IT is clear that you, white America, will never understand us. We are a nation of nearly 40 million black souls inside a nation of more than 320 million people. We don’t all think the same, feel the same, love, learn, live or even die the same.
But there’s one thing most of us agree on: We don’t want the cops to kill us without fear that they will ever face a jury, much less go to jail, even as the world watches our death on a homemade video recording.
You will never understand the helplessness we feel in watching these events unfold, violently, time and again, as shaky images tell a story more sobering than your eyes are willing to believe: that black life can mean so little. That Alton B. Sterling and Philando Castile, black men whose deaths were captured on film this past week, could be gone as we watch, as a police officer fires a gun. That the police are part of an undeclared war against blackness.

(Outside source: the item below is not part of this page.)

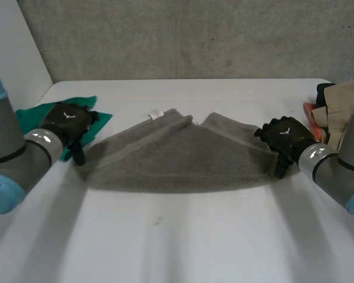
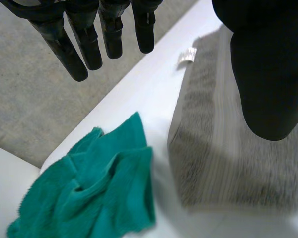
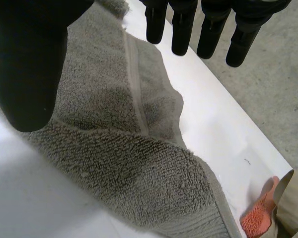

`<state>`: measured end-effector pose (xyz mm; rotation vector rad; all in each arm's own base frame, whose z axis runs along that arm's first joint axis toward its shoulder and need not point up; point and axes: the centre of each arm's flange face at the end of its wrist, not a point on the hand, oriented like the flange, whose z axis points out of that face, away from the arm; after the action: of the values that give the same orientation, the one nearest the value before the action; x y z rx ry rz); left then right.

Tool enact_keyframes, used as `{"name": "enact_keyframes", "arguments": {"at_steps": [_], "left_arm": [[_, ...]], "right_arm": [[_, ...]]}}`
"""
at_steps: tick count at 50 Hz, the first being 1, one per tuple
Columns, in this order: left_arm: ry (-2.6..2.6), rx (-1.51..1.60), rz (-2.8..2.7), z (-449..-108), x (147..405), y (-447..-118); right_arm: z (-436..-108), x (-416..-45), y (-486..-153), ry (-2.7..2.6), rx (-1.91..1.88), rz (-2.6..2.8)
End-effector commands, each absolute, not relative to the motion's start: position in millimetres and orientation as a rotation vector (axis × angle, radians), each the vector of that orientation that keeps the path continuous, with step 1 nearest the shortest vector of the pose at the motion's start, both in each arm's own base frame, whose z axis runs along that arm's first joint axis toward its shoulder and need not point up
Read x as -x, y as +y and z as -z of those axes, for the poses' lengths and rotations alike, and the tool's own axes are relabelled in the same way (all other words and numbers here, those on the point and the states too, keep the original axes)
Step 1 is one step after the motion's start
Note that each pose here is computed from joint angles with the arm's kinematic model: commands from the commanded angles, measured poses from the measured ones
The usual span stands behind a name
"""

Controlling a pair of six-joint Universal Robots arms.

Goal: Fold the laundry.

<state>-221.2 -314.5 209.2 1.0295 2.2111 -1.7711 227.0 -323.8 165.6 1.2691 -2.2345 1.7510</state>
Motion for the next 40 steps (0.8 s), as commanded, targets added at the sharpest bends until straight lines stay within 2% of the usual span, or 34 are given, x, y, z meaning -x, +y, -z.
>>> {"name": "enact_keyframes", "arguments": {"at_steps": [1, 11, 20, 28, 34, 38, 40], "left_arm": [[2.118, -1.236, 1.604, -193.2, 196.4, -319.2], [2.07, -1.447, 1.594, -152.3, 197.6, -329.7], [1.917, -1.526, 1.613, -120.3, 207.7, -341.9], [1.869, -1.579, 1.612, -111.1, 214.8, -342.1], [1.89, -1.553, 1.68, -131.9, 222.3, -335.6], [1.894, -1.431, 1.772, -177.3, 220.0, -325.9], [1.9, -1.322, 1.891, -216.5, 218.4, -313.9]], "right_arm": [[-145.0, -223.4, -325.1, -2.206, -1.32, -1.681], [-124.6, -219.0, -339.9, -2.069, -1.315, -1.713], [-132.2, -220.9, -340.2, -1.97, -1.274, -1.827], [-141.0, -219.8, -336.7, -1.962, -1.24, -1.862], [-153.5, -217.4, -334.7, -1.975, -1.225, -1.861], [-187.5, -211.1, -335.3, -1.925, -1.17, -1.913], [-220.5, -207.7, -337.3, -1.852, -1.118, -1.988]]}}
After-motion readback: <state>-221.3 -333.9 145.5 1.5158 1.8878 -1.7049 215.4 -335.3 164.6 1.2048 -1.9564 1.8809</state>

You can never admit that this is true. In fact, you deem the idea so preposterous and insulting that you call the black people who believe it racists themselves. In that case the best-armed man will always win.
You say that black folks kill each other every day without a mumbling word while we thunderously protest a few cops, usually but not always white, who shoot to death black people who you deem to be mostly “thugs.”
That such an accusation is nonsense is nearly beside the point. Black people protest, to one another, to a world that largely refuses to listen, that what goes on in black communities across this nation is horrid, as it would be in any neighborhood depleted of dollars and hope — emptied of good schools, and deprived of social and economic buffers against brutality. People usually murder where they nest; they aim their rage at easy targets.
It is not best understood as black-on-black crime; rather, it is neighbor-to-neighbor carnage. If their neighbors were white, they’d get no exemption from the crime that plagues human beings who happen to be black. If you want interracial killing, you have to have interracial communities.